EXERCISE OBJECTIVE: Return only the count of lines in the listing below where the word "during" appears.

ENTRIES PROVIDED:

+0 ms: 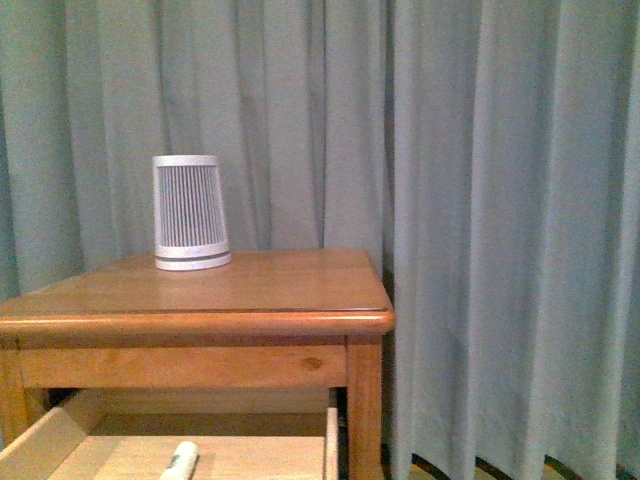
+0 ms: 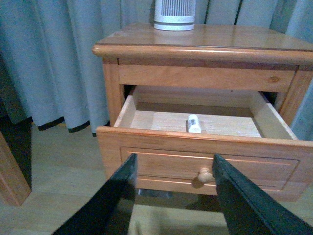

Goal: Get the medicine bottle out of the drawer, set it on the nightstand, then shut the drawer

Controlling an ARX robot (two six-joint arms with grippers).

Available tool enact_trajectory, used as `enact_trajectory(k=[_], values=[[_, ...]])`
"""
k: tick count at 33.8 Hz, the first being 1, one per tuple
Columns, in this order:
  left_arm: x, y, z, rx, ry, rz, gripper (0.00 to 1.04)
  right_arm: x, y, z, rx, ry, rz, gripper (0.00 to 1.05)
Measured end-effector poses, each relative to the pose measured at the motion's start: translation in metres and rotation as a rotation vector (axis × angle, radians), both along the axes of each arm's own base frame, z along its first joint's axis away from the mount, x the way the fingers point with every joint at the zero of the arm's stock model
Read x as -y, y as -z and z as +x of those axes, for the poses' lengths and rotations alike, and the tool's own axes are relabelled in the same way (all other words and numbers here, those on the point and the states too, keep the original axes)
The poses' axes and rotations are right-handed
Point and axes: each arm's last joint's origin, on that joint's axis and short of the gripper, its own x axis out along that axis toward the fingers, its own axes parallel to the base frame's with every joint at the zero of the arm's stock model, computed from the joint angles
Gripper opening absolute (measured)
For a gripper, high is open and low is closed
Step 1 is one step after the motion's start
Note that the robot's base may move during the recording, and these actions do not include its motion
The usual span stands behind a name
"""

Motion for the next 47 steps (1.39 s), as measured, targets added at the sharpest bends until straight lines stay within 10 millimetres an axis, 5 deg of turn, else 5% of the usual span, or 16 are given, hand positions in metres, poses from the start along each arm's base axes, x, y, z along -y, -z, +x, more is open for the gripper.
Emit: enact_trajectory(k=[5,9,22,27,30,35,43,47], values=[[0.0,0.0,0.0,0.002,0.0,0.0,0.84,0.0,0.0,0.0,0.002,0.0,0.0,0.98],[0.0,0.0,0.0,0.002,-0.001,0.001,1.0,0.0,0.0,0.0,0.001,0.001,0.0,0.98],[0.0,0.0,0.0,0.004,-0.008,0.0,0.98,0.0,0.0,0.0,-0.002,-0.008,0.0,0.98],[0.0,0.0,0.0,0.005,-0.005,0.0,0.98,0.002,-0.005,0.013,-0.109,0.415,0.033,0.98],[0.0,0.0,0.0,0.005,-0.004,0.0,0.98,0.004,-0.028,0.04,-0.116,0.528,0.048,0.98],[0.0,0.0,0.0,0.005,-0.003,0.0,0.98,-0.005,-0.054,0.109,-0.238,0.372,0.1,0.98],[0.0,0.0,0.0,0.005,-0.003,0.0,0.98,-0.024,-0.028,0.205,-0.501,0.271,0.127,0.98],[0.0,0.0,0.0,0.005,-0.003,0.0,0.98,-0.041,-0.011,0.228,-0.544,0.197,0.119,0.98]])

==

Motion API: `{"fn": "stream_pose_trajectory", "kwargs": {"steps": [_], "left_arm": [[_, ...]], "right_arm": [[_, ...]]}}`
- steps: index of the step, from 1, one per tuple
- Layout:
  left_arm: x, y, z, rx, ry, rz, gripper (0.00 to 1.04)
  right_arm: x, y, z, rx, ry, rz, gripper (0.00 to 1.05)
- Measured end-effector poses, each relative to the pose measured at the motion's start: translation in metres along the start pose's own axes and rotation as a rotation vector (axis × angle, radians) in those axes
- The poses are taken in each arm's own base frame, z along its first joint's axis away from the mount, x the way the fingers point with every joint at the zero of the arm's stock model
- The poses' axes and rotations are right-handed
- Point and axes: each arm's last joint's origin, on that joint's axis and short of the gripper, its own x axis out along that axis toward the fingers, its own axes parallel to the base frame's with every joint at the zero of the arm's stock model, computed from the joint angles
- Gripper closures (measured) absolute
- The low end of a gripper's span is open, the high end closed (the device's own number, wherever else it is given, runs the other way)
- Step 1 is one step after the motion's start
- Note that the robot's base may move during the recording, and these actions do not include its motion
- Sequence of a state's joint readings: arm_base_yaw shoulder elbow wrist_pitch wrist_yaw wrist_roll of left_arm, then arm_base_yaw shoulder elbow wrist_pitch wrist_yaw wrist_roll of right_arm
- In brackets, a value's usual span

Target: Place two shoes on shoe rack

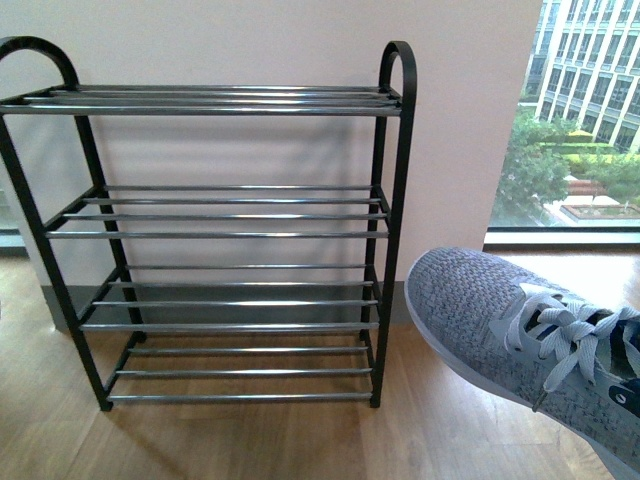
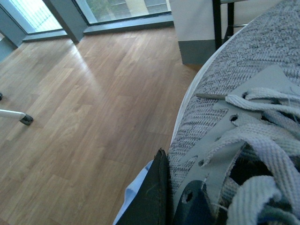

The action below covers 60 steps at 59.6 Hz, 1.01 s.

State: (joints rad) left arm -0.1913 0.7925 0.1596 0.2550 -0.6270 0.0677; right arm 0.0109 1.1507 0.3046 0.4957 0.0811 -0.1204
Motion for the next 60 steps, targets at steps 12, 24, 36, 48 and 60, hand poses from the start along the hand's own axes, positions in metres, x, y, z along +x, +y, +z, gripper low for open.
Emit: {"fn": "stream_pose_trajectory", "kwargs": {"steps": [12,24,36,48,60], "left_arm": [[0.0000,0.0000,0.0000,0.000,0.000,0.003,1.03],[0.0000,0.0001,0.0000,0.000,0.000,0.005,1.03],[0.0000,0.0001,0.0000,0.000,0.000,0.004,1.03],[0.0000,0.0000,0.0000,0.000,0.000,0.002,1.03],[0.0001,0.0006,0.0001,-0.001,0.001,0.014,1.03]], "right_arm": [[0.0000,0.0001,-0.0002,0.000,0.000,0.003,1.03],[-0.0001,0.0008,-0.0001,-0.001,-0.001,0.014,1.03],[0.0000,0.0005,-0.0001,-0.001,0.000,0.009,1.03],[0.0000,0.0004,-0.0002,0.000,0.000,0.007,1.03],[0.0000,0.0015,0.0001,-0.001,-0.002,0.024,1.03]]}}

TASK RESULT: 2